#### [What you need to do]
The data that follows is to be given again, exactly as written.

#### [Data]
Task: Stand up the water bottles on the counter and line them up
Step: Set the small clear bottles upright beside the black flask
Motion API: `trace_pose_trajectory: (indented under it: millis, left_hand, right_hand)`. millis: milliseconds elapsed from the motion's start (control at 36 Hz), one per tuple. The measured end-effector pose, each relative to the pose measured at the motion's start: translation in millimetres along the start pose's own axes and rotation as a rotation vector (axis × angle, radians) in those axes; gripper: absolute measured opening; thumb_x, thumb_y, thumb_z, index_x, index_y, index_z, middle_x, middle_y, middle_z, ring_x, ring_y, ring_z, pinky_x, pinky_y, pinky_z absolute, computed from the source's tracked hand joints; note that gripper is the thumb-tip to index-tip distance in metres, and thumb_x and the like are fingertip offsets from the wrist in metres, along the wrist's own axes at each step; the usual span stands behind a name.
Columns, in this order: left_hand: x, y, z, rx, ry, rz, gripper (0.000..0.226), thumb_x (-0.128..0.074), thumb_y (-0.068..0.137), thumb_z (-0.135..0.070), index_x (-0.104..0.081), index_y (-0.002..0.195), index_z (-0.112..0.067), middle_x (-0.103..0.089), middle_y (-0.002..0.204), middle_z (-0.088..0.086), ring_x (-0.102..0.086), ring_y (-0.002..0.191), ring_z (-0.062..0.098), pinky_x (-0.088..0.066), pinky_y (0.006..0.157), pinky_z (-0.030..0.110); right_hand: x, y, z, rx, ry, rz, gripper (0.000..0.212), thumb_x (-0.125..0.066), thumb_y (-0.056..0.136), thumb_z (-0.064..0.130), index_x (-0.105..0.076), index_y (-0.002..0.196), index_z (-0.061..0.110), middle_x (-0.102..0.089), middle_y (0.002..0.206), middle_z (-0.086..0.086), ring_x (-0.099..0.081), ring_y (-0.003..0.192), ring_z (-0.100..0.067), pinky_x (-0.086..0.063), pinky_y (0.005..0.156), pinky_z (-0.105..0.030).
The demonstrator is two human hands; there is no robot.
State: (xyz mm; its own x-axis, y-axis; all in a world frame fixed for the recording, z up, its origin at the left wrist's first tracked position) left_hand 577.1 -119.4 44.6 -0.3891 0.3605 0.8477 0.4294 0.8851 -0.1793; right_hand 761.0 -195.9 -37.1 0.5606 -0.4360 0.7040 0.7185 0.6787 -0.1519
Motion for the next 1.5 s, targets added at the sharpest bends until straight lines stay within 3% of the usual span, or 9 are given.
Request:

#### [Response]
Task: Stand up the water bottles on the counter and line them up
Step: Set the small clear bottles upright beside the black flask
Motion API: `trace_pose_trajectory: (indented under it: millis, left_hand, right_hand)`. millis: milliseconds elapsed from the motion's start (control at 36 Hz), one per tuple. The measured end-effector pose, each relative to the pose measured at the motion's start: translation in millimetres along the start pose's own axes and rotation as a rotation vector (axis × angle, radians) in those axes; gripper: absolute measured opening; thumb_x, thumb_y, thumb_z, index_x, index_y, index_z, middle_x, middle_y, middle_z, ring_x, ring_y, ring_z, pinky_x, pinky_y, pinky_z absolute, computed from the source's tracked hand joints; note that gripper is the thumb-tip to index-tip distance in metres, and thumb_x and the like are fingertip offsets from the wrist in metres, along the wrist's own axes at each step; the usual span stands behind a name.
Columns, in this order: left_hand: x, y, z, rx, ry, rz, gripper (0.000..0.226), thumb_x (-0.128..0.074), thumb_y (-0.068..0.137), thumb_z (-0.135..0.070), index_x (-0.104..0.081), index_y (-0.002..0.195), index_z (-0.112..0.067), middle_x (-0.103..0.089), middle_y (-0.002..0.204), middle_z (-0.088..0.086), ring_x (-0.102..0.086), ring_y (-0.002..0.191), ring_z (-0.062..0.098), pinky_x (-0.088..0.066), pinky_y (0.006..0.157), pinky_z (-0.030..0.110); right_hand: x, y, z, rx, ry, rz, gripper (0.000..0.212), thumb_x (-0.125..0.066), thumb_y (-0.056..0.136), thumb_z (-0.064..0.130), index_x (-0.105..0.076), index_y (-0.002..0.196), index_z (-0.061..0.110), middle_x (-0.102..0.089), middle_y (0.002..0.206), middle_z (-0.086..0.086), ring_x (-0.099..0.081), ring_y (-0.003..0.192), ring_z (-0.100..0.067), pinky_x (-0.086..0.063), pinky_y (0.005..0.156), pinky_z (-0.105..0.030).
The demonstrator is two human hands; there is no robot.
State: (xyz mm; its own x-axis, y-axis; all in a world frame fixed for the recording, z up, its origin at the left wrist's first tracked position) left_hand 577.1 -119.4 44.6 -0.3891 0.3605 0.8477 0.4294 0.8851 -0.1793; right_hand 761.0 -195.9 -37.1 0.5606 -0.4360 0.7040 0.7185 0.6787 -0.1519
Motion for the next 1.5 s, targets added at the sharpest bends until straight lines stay within 3% of the usual span, or 9 are given.
Request:

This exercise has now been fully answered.